Task prompt:
Every entry must be set down exactly in the answer; no pictures should appear.

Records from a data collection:
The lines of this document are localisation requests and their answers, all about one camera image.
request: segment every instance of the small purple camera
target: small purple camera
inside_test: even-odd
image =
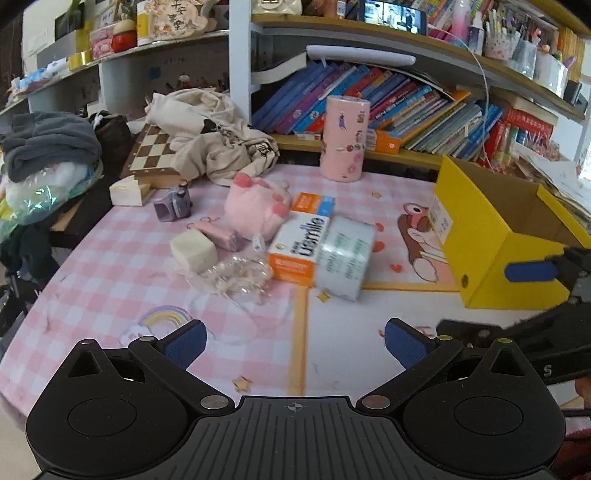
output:
[[[170,189],[164,198],[154,200],[154,209],[161,222],[174,222],[180,218],[190,217],[192,206],[189,184],[186,181]]]

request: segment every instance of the clear plastic bag
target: clear plastic bag
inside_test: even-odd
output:
[[[56,177],[55,168],[47,167],[16,184],[18,190],[10,190],[14,185],[7,186],[7,197],[0,202],[0,243],[18,225],[30,225],[47,218],[69,199],[88,190],[103,174],[100,160],[96,170],[84,168],[83,176],[77,170],[65,178]]]

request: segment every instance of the table
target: table
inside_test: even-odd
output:
[[[77,341],[95,338],[103,348],[118,348],[141,335],[162,337],[174,330],[169,322],[138,324],[162,305],[205,322],[207,348],[189,371],[236,402],[242,393],[233,381],[252,395],[347,394],[355,401],[402,371],[380,336],[390,317],[432,336],[446,316],[510,325],[530,315],[464,309],[459,295],[451,293],[457,288],[444,258],[435,277],[413,268],[416,245],[401,233],[403,220],[417,226],[431,202],[432,183],[379,174],[335,183],[320,177],[317,167],[287,165],[268,178],[288,180],[294,196],[300,191],[334,196],[337,214],[376,223],[378,242],[359,302],[274,281],[262,305],[237,306],[170,276],[169,240],[196,219],[223,215],[228,190],[201,180],[191,188],[191,219],[159,223],[147,205],[115,207],[97,224],[24,320],[0,364],[0,393],[27,415]],[[430,252],[433,257],[437,248]]]

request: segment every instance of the gray tape roll
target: gray tape roll
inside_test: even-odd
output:
[[[316,262],[316,287],[355,301],[374,248],[375,225],[336,216]]]

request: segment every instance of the person's hand
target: person's hand
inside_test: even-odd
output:
[[[591,377],[579,378],[574,381],[574,389],[584,399],[584,407],[591,408]]]

Solved problem:
The lines of this document are localisation requests and their answers, all about one camera image.
request: segment every instance of the small purple camera
target: small purple camera
inside_test: even-odd
image =
output:
[[[170,189],[164,198],[154,200],[154,209],[161,222],[174,222],[180,218],[190,217],[192,206],[189,184],[186,181]]]

request: segment every instance of the clear plastic bag
target: clear plastic bag
inside_test: even-odd
output:
[[[56,177],[55,168],[47,167],[16,184],[18,190],[10,190],[14,185],[7,186],[7,197],[0,202],[0,243],[18,225],[30,225],[47,218],[69,199],[88,190],[103,174],[100,160],[96,170],[84,168],[83,176],[77,170],[65,178]]]

request: segment every instance of the table
target: table
inside_test: even-odd
output:
[[[77,341],[95,338],[103,348],[118,348],[141,335],[162,337],[174,330],[169,322],[138,324],[162,305],[205,322],[207,348],[189,371],[236,402],[242,393],[233,381],[252,395],[347,394],[355,401],[402,371],[380,336],[390,317],[432,336],[446,316],[510,325],[530,315],[464,309],[459,295],[451,293],[457,288],[444,258],[435,277],[413,268],[416,245],[401,233],[403,220],[417,226],[431,202],[432,183],[379,174],[335,183],[320,177],[317,167],[287,165],[268,178],[288,180],[294,196],[300,191],[334,196],[337,214],[376,223],[378,242],[359,302],[274,281],[262,305],[237,306],[170,276],[169,240],[196,219],[223,215],[228,190],[201,180],[191,188],[191,219],[159,223],[147,205],[115,207],[97,224],[24,320],[0,364],[0,393],[27,415]],[[430,252],[433,257],[437,248]]]

request: segment every instance of the gray tape roll
target: gray tape roll
inside_test: even-odd
output:
[[[316,262],[316,287],[355,301],[374,248],[375,225],[336,216]]]

request: segment every instance of the person's hand
target: person's hand
inside_test: even-odd
output:
[[[591,377],[579,378],[574,381],[574,389],[584,399],[584,407],[591,408]]]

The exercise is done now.